Exercise goal:
From the records below, extract all the text exactly and leave the images behind.

Start of Data section

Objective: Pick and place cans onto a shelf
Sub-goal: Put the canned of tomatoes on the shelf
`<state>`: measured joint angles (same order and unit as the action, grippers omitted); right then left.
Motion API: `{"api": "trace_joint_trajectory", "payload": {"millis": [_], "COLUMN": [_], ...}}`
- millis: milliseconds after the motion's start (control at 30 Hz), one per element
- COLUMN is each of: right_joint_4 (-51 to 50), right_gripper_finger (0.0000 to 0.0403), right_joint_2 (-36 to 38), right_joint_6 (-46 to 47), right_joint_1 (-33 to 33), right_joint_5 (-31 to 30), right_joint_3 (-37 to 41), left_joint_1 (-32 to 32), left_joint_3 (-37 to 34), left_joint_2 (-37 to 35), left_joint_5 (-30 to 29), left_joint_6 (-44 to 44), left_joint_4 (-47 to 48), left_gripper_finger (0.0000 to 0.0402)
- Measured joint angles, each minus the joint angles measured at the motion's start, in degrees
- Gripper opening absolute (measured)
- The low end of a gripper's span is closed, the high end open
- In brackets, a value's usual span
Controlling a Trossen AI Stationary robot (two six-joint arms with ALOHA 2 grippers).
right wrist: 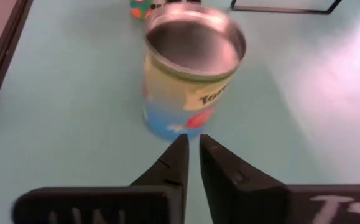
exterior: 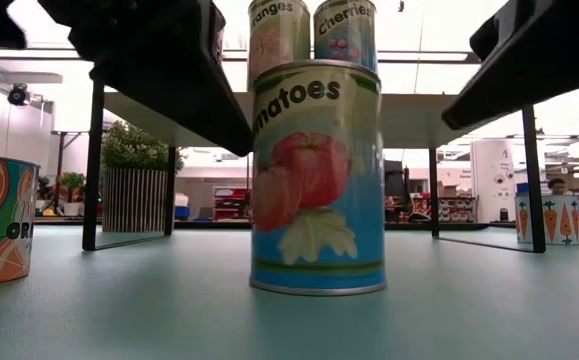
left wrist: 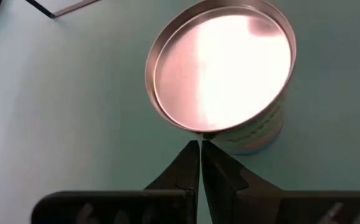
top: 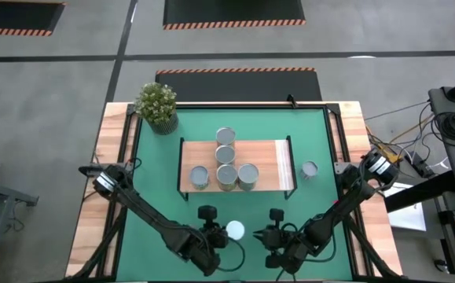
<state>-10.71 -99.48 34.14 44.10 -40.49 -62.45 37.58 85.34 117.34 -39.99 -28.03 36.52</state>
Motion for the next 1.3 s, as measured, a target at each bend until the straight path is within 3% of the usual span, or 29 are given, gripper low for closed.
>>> {"api": "trace_joint_trajectory", "payload": {"millis": [167,500,700,1033,1300], "right_joint_4": [3.0,4.8,12.8,29.3,44.7], "right_gripper_finger": [0.0094,0.0276,0.0354,0.0368,0.0368], "right_joint_2": [0.0,0.0,0.0,-0.6,-9.1], "right_joint_6": [0.3,2.8,1.8,-4.6,-14.2], "right_joint_1": [0.0,-0.6,-1.2,-2.0,-2.7], "right_joint_5": [-0.2,-0.5,-1.5,-1.6,-2.0], "right_joint_3": [0.4,1.1,4.9,12.1,11.8], "left_joint_1": [0.0,0.0,0.0,0.0,0.0], "left_joint_3": [0.0,0.0,0.0,0.0,0.0], "left_joint_2": [0.4,0.4,0.4,0.5,0.5], "left_joint_5": [0.5,2.0,2.7,3.6,3.6], "left_joint_6": [0.0,-0.1,-0.2,0.1,0.3], "left_joint_4": [-0.2,-3.9,-4.6,-5.9,-6.4], "left_gripper_finger": [0.0000,0.0000,0.0000,0.0000,0.0000]}}
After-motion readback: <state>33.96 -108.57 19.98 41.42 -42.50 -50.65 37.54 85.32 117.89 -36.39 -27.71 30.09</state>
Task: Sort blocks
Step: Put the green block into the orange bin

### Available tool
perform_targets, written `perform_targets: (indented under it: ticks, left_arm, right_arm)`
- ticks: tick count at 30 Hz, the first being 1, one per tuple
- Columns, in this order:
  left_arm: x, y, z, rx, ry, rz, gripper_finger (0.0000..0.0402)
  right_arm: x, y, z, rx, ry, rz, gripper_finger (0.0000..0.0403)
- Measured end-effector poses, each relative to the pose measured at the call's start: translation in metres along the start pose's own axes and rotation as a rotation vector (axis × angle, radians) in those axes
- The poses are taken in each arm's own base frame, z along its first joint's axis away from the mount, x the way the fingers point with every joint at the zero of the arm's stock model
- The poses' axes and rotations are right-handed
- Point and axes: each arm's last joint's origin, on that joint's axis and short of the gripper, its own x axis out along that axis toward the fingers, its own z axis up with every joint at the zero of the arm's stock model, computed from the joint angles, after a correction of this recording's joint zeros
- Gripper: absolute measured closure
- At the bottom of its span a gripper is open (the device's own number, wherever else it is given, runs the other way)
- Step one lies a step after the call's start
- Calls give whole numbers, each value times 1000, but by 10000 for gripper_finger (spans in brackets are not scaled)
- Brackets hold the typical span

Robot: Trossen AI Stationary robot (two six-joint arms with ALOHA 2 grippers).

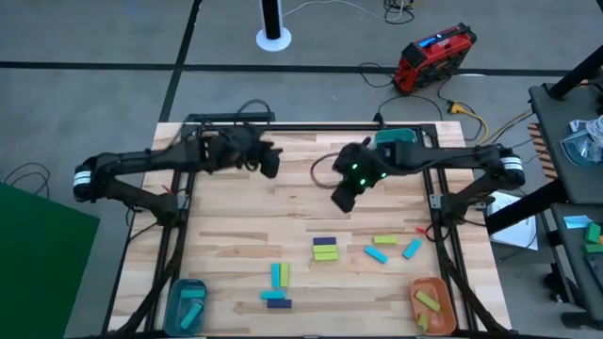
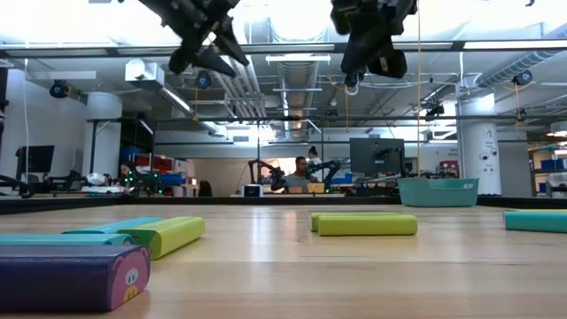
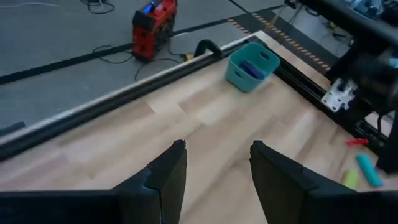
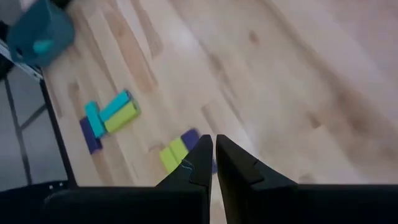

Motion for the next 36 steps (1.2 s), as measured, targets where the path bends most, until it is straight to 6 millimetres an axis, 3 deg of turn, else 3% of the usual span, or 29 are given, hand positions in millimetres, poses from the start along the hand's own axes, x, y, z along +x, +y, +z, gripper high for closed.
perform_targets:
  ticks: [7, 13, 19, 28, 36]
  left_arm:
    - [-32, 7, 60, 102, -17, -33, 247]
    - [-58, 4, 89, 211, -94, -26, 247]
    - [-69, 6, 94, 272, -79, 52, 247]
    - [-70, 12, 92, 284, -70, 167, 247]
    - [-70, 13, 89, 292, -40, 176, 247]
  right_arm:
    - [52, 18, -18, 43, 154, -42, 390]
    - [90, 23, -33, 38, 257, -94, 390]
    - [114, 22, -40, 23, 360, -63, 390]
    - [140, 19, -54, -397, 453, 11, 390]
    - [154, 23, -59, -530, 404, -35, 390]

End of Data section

Result of the task:
Objective: Pick and place cans onto a shelf
Sub-goal: Put the canned of tomatoes on the shelf
`<state>`: measured joint angles (same order and unit as the action, grippers omitted); right then left.
Motion API: `{"api": "trace_joint_trajectory", "payload": {"millis": [_], "COLUMN": [_], ...}}`
- millis: milliseconds after the motion's start (control at 30 Hz), one per element
- COLUMN is each of: right_joint_4 (-51 to 50), right_gripper_finger (0.0000 to 0.0403), right_joint_2 (-36 to 38), right_joint_6 (-46 to 47), right_joint_1 (-33 to 33), right_joint_5 (-31 to 30), right_joint_3 (-37 to 41), left_joint_1 (-32 to 32), left_joint_3 (-37 to 34), left_joint_2 (-37 to 35), left_joint_5 (-30 to 29), left_joint_6 (-44 to 44), left_joint_4 (-47 to 48), left_gripper_finger (0.0000 to 0.0402)
- Measured joint angles, each minus the joint angles measured at the motion's start, in degrees
- Gripper opening absolute (measured)
- The low end of a gripper's span is closed, the high end open
- In brackets, a value's usual span
Controlling a Trossen AI Stationary robot (two six-joint arms with ALOHA 2 grippers).
right wrist: 
exterior: 
left wrist: 
top: 
<state>-10.71 -99.48 34.14 44.10 -40.49 -62.45 37.58 85.34 117.34 -39.99 -28.03 36.52</state>
Motion for the next 1.3 s, as measured, a target at each bend until the straight path is within 3% of the usual span, or 29 are given, gripper low for closed.
>>> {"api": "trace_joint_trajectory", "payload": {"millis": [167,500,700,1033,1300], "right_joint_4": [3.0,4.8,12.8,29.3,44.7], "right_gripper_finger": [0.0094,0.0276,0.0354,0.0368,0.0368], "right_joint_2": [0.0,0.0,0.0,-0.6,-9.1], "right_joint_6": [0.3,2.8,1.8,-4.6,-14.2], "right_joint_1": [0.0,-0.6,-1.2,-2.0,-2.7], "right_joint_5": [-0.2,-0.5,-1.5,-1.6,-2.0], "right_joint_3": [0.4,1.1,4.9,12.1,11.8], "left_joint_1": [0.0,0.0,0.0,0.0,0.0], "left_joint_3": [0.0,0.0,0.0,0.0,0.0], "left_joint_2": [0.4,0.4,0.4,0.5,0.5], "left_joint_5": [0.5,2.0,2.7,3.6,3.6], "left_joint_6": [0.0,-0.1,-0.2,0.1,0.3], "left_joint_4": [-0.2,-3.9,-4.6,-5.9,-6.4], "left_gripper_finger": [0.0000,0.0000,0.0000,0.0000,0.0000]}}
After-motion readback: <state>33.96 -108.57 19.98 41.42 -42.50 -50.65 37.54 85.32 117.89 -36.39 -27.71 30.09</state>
Task: Sort blocks
Step: Put the green block into the orange bin

### Available tool
perform_targets, written `perform_targets: (indented under it: ticks, left_arm, right_arm)`
- ticks: tick count at 30 Hz, the first being 1, one per tuple
- Columns, in this order:
  left_arm: x, y, z, rx, ry, rz, gripper_finger (0.0000..0.0402)
  right_arm: x, y, z, rx, ry, rz, gripper_finger (0.0000..0.0403)
- Measured end-effector poses, each relative to the pose measured at the call's start: translation in metres along the start pose's own axes and rotation as a rotation vector (axis × angle, radians) in those axes
- The poses are taken in each arm's own base frame, z along its first joint's axis away from the mount, x the way the fingers point with every joint at the zero of the arm's stock model
- The poses' axes and rotations are right-handed
- Point and axes: each arm's last joint's origin, on that joint's axis and short of the gripper, its own x axis out along that axis toward the fingers, its own z axis up with every joint at the zero of the arm's stock model, computed from the joint angles, after a correction of this recording's joint zeros
- Gripper: absolute measured closure
- At the bottom of its span a gripper is open (the device's own number, wherever else it is given, runs the other way)
- Step one lies a step after the call's start
- Calls give whole numbers, each value times 1000, but by 10000 for gripper_finger (spans in brackets are not scaled)
- Brackets hold the typical span

Robot: Trossen AI Stationary robot (two six-joint arms with ALOHA 2 grippers).


Motion for the next 36 steps (1.2 s), as measured, targets where the path bends most, until it is straight to 6 millimetres an axis, 3 deg of turn, else 3% of the usual span, or 29 are given, hand positions in millimetres, poses from the start along the hand's own axes, x, y, z along +x, +y, +z, gripper high for closed.
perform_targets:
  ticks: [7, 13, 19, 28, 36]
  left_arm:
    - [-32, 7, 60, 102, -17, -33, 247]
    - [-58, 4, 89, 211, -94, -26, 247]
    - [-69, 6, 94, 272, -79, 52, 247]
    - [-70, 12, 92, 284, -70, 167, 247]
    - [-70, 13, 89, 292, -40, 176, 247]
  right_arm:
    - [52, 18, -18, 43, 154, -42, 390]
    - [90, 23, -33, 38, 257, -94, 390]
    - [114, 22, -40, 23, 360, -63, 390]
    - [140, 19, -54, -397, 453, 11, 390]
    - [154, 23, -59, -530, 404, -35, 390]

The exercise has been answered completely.